С лица Наташи не сходила улыбка удовольствия. Она чувствовала себя счастливой и расцветающей под похвалами этой милой графини Безуховой, казавшейся ей прежде такой неприступной и важной дамой, и бывшей теперь такой доброй с нею. Наташе стало весело и она чувствовала себя почти влюбленной в эту такую красивую и такую добродушную женщину. Элен с своей стороны искренно восхищалась Наташей и желала повеселить ее. Анатоль просил ее свести его с Наташей, и для этого она приехала к Ростовым. Мысль свести брата с Наташей забавляла ее.

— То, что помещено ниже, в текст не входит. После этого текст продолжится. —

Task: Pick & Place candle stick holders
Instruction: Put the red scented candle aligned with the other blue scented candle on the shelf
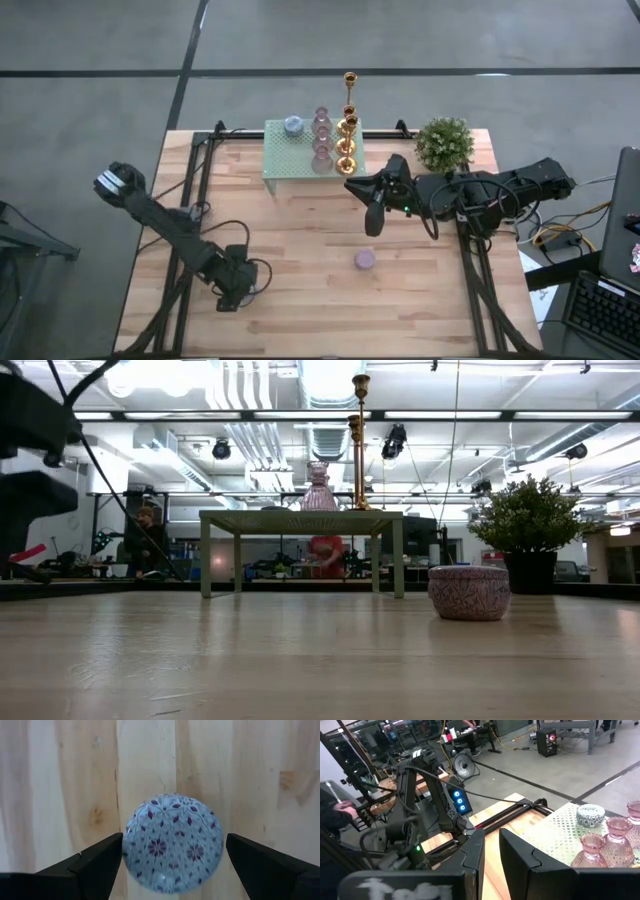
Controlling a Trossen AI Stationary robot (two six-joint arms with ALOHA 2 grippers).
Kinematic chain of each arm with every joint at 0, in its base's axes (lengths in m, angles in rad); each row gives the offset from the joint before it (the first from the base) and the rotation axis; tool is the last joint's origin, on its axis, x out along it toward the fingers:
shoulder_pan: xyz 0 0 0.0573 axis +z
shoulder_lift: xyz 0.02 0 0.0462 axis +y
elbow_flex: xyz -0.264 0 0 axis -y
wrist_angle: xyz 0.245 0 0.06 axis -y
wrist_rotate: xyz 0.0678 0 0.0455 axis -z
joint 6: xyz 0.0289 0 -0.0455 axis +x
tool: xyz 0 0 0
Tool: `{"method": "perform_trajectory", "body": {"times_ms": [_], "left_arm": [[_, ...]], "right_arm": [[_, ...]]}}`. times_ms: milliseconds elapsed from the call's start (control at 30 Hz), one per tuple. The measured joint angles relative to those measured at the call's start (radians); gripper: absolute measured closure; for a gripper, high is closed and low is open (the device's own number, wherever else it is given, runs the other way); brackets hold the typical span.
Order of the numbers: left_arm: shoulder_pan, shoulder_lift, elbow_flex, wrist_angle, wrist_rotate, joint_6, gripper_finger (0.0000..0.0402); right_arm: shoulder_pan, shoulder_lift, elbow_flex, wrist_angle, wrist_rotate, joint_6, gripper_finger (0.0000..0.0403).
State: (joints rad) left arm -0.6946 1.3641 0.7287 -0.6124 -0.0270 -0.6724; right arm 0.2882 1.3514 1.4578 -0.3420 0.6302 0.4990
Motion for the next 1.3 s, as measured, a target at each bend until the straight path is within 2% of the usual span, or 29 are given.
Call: {"method": "perform_trajectory", "body": {"times_ms": [300,567,800,1067,1300], "left_arm": [[-0.002,0.067,0.004,0.031,0.006,-0.028,0.0050],[-0.002,0.049,0.004,0.024,0.005,-0.045,0.0102],[-0.001,0.035,0.006,0.009,0.010,-0.063,0.0097],[0.038,-0.025,0.049,-0.113,0.012,-0.061,0.0100],[0.157,-0.103,0.147,-0.270,0.012,0.000,0.0096]], "right_arm": [[0.000,0.000,0.000,0.009,0.000,0.000,0.0351],[0.000,0.000,0.000,0.009,0.000,-0.001,0.0351],[0.000,0.000,0.000,0.009,0.000,-0.001,0.0351],[-0.001,0.000,-0.001,0.009,0.000,-0.004,0.0351],[-0.001,0.000,-0.001,0.009,0.000,-0.010,0.0351]]}}
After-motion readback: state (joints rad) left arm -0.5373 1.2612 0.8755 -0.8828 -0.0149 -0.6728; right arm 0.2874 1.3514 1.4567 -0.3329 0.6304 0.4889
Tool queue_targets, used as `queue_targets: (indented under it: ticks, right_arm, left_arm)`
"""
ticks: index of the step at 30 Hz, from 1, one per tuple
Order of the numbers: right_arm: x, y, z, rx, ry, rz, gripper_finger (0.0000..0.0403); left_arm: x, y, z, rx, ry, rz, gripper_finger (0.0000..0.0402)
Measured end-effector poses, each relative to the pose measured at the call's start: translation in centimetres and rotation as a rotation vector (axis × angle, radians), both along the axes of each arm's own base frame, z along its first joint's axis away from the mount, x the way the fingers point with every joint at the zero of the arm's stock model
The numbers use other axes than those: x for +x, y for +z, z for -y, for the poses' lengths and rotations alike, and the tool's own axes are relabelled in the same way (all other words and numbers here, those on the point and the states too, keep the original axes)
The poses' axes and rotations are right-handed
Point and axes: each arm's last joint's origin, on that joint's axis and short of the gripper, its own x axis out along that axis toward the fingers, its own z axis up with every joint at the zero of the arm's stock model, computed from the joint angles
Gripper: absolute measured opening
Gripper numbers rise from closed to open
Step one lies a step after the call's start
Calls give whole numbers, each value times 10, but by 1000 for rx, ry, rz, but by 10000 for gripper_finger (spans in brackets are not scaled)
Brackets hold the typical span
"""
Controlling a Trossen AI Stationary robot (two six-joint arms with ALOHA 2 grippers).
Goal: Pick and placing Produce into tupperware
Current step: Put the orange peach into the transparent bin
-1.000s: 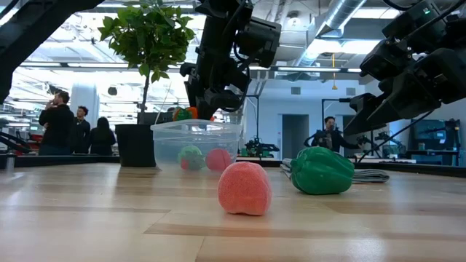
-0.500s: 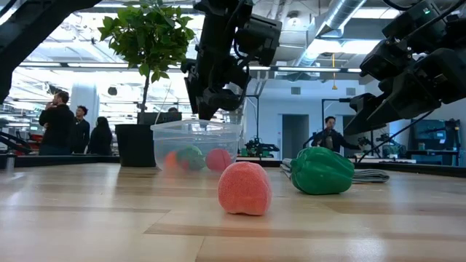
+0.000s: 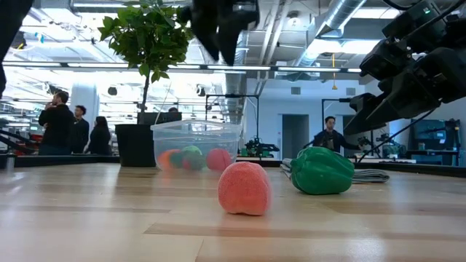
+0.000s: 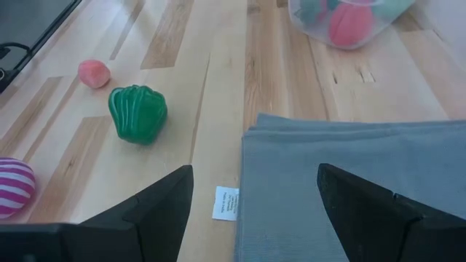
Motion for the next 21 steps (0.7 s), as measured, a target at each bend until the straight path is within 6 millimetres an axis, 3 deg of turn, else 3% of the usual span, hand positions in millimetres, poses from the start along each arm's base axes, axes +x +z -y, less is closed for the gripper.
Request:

Несмотря на то, что прежде у нее была досада на Наташу за то, что она в Петербурге отбила у нее Бориса, она теперь и не думала об этом, и всей душой, по своему, желала добра Наташе. Уезжая от Ростовых, она отозвала в сторону свою protegee.
– Вчера брат обедал у меня – мы помирали со смеху – ничего не ест и вздыхает по вас, моя прелесть. Il est fou, mais fou amoureux de vous, ma chere. [Он сходит с ума, но сходит с ума от любви к вам, моя милая.]
Наташа багрово покраснела услыхав эти слова.
– Как краснеет, как краснеет, ma delicieuse! [моя прелесть!] – проговорила Элен. – Непременно приезжайте. Si vous aimez quelqu'un, ma delicieuse, ce n'est pas une raison pour se cloitrer. Si meme vous etes promise, je suis sure que votre рromis aurait desire que vous alliez dans le monde en son absence plutot que de deperir d'ennui. [Из того, что вы любите кого нибудь, моя прелестная, никак не следует жить монашенкой. Даже если вы невеста, я уверена, что ваш жених предпочел бы, чтобы вы в его отсутствии выезжали в свет, чем погибали со скуки.]